- [Problem details] Copy out the entries below exactly as they stand, but only from the line containing "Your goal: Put" through the line containing "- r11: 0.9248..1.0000".

[Stored items from a collection]
· · · · ·

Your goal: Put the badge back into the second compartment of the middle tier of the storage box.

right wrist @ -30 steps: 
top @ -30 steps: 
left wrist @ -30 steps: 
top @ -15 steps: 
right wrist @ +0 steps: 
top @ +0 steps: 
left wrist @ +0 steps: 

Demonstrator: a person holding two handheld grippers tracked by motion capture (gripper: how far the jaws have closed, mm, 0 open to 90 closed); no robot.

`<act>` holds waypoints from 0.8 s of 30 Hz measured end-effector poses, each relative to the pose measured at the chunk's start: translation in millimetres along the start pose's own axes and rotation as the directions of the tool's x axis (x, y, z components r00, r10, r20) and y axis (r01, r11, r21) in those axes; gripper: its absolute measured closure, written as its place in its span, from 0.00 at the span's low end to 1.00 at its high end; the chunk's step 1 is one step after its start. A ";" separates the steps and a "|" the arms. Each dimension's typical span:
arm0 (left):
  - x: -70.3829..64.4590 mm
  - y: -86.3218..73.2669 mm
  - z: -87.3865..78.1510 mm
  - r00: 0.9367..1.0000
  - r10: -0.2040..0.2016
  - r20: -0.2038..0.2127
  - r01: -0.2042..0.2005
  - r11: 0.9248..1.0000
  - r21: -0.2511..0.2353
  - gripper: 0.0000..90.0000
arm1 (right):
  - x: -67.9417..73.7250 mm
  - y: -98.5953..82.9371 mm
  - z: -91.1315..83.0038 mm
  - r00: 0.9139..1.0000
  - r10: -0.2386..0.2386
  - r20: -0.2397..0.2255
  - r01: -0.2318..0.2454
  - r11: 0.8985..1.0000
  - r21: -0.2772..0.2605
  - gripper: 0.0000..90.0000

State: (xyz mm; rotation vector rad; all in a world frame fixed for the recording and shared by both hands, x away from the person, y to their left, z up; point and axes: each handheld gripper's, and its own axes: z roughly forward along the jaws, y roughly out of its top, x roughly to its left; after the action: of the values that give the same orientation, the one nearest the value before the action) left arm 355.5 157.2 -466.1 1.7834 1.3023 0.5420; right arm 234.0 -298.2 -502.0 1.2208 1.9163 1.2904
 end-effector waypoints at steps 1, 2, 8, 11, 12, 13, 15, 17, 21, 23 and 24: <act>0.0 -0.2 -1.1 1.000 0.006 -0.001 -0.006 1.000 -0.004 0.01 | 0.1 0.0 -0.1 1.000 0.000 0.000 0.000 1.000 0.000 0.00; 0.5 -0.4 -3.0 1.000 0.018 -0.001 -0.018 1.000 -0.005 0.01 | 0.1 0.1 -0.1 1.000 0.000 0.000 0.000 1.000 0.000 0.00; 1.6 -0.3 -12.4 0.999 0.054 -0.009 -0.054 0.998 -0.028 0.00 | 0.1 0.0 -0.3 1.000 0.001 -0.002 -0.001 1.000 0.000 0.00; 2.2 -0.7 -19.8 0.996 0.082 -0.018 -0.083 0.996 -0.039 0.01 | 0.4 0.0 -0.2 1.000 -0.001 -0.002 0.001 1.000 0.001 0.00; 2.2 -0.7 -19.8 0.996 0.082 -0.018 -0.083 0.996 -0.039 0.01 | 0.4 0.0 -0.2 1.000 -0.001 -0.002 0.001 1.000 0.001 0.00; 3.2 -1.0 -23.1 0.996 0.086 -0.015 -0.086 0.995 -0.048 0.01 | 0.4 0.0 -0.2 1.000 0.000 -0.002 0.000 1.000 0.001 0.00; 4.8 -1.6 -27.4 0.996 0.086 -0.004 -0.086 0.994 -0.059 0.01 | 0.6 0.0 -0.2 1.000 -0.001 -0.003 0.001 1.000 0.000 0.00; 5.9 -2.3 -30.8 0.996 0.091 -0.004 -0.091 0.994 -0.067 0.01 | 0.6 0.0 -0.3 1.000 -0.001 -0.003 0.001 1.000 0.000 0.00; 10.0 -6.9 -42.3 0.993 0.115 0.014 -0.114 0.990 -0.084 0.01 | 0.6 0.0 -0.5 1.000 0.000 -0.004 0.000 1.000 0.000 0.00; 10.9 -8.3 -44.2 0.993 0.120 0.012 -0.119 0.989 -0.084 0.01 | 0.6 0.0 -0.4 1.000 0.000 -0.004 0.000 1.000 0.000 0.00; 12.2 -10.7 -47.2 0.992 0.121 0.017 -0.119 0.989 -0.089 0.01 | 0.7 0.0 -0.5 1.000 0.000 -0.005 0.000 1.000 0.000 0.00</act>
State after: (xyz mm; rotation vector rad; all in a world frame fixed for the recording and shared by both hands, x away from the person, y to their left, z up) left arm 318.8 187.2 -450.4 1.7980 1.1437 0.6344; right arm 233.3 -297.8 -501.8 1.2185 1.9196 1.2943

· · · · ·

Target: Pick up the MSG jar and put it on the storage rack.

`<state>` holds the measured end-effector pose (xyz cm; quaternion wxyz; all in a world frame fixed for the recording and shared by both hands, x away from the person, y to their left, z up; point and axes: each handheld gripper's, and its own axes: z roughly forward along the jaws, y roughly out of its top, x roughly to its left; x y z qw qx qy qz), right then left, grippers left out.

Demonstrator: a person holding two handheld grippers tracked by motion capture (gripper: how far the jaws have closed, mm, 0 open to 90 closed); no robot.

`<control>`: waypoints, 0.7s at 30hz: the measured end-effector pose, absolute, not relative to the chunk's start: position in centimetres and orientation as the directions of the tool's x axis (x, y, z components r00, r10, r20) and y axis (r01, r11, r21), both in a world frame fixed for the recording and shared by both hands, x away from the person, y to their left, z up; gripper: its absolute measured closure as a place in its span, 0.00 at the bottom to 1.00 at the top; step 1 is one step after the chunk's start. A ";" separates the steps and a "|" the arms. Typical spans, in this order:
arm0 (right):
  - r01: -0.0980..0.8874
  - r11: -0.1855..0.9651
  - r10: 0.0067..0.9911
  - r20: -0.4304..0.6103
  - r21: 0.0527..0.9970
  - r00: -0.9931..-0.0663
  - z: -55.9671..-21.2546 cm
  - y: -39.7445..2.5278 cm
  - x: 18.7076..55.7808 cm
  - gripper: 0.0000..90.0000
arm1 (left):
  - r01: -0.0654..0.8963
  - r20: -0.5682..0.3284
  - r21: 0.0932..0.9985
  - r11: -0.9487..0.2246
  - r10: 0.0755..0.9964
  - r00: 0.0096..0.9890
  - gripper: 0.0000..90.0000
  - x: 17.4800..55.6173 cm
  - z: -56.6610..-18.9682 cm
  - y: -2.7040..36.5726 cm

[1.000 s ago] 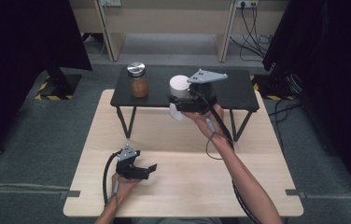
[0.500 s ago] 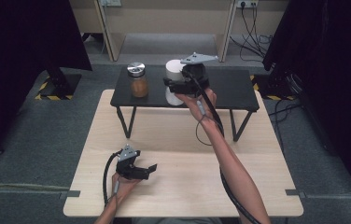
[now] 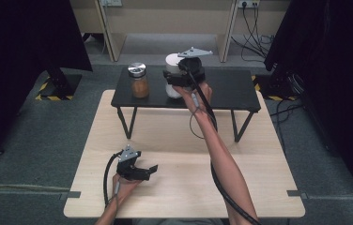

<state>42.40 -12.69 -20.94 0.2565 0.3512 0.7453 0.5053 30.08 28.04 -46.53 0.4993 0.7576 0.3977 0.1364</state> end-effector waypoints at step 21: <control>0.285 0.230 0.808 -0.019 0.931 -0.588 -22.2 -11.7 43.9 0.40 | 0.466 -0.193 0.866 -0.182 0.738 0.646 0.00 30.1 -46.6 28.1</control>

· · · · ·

- [Solved exercise]
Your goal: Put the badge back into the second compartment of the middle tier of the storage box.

right wrist @ -30 steps: 
top @ -30 steps: 
left wrist @ -30 steps: 
top @ -15 steps: 
right wrist @ +0 steps: 
top @ +0 steps: 
left wrist @ +0 steps: 

Demonstrator: a person holding two handheld grippers tracked by motion capture (gripper: how far the jaws have closed, mm, 0 open to 90 closed); no robot.

`<act>` holds waypoints from 0.8 s of 30 Hz measured end-effector poses, each relative to the pose measured at the chunk's start: translation in millimetres along the start pose's own axes and rotation as the directions of the tool's x axis (x, y, z components r00, r10, r20) and y axis (r01, r11, r21) in those axes; gripper: its absolute measured closure, written as its place in its span, from 0.00 at the span's low end to 1.00 at its high end; the chunk's step 1 is one step after its start. A ";" separates the steps and a "|" the arms. Each dimension's typical span:
arm0 (left):
  - x: -70.3829..64.4590 mm
  - y: -86.3218..73.2669 mm
  - z: -87.3865..78.1510 mm
  - r00: 0.9367..1.0000
  - r10: -0.2040..0.2016
  - r20: -0.2038..0.2127
  - r01: -0.2042..0.2005
  - r11: 0.9248..1.0000

That wraps up the answer.